### What to produce
In the material below, find the line with "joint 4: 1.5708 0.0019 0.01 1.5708" and the line with "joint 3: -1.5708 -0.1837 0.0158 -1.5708", then output those two lines and every line between them, exactly.

◇ ◇ ◇ ◇

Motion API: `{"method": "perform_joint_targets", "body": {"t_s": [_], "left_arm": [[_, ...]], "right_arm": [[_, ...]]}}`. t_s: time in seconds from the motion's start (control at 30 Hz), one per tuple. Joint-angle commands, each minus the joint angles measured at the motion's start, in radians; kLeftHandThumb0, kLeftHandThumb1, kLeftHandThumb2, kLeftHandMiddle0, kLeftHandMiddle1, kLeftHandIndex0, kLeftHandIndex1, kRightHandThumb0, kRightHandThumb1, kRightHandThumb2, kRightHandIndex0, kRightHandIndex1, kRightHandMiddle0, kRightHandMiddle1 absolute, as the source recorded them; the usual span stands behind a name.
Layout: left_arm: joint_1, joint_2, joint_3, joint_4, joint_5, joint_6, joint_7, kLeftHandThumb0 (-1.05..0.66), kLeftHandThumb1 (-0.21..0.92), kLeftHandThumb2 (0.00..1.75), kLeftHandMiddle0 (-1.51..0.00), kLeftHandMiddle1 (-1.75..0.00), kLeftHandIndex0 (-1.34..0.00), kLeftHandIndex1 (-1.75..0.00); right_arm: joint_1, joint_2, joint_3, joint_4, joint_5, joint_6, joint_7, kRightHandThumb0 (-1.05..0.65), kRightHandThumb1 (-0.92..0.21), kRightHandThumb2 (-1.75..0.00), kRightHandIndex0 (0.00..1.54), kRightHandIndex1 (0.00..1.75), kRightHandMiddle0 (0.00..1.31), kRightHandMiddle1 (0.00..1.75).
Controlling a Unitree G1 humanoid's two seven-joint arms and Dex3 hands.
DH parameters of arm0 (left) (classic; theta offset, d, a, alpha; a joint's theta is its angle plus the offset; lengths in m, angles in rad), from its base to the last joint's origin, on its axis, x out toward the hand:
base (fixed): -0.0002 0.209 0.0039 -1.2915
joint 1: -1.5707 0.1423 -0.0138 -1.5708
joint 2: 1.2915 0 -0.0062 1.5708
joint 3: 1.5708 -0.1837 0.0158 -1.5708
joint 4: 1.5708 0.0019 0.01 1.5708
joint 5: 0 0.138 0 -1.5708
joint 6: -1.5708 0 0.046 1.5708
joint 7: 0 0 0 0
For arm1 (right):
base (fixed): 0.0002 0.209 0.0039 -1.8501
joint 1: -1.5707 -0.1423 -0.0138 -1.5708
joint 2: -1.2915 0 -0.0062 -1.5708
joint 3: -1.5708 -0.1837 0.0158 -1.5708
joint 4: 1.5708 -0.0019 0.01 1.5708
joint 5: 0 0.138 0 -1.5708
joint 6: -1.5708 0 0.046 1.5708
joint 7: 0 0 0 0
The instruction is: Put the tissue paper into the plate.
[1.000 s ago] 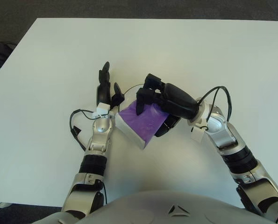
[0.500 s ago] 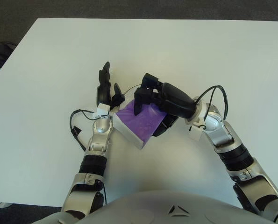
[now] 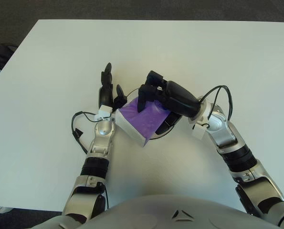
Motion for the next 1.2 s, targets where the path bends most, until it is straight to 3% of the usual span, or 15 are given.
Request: {"method": "perform_joint_targets", "body": {"t_s": [0.0,0.6,1.17], "left_arm": [[0.088,0.01,-0.002,0.103,0.008,0.02,-0.007,-0.91,0.92,1.03,-0.14,-0.01,0.0,-0.24],[0.102,0.02,-0.009,0.088,0.009,0.018,-0.009,-0.89,0.92,1.02,-0.15,-0.01,0.0,-0.23],[0.111,0.031,-0.015,0.079,-0.005,0.016,-0.034,-0.9,0.92,1.03,-0.13,0.0,0.0,-0.14]], "right_arm": [[-0.011,0.013,-0.014,0.001,-0.004,0.008,-0.018,-0.46,-0.34,-1.28,1.14,1.75,0.58,1.75],[-0.018,0.061,-0.048,0.008,-0.087,0.07,-0.111,-0.46,-0.35,-1.27,1.15,1.75,0.58,1.75],[-0.027,0.055,-0.037,0.015,-0.055,0.106,-0.083,-0.46,-0.33,-1.29,1.15,1.75,0.59,1.75]]}}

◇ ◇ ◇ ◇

### Solved exercise
joint 4: 1.5708 0.0019 0.01 1.5708
joint 5: 0 0.138 0 -1.5708
joint 6: -1.5708 0 0.046 1.5708
joint 7: 0 0 0 0
For arm1 (right):
base (fixed): 0.0002 0.209 0.0039 -1.8501
joint 1: -1.5707 -0.1423 -0.0138 -1.5708
joint 2: -1.2915 0 -0.0062 -1.5708
joint 3: -1.5708 -0.1837 0.0158 -1.5708

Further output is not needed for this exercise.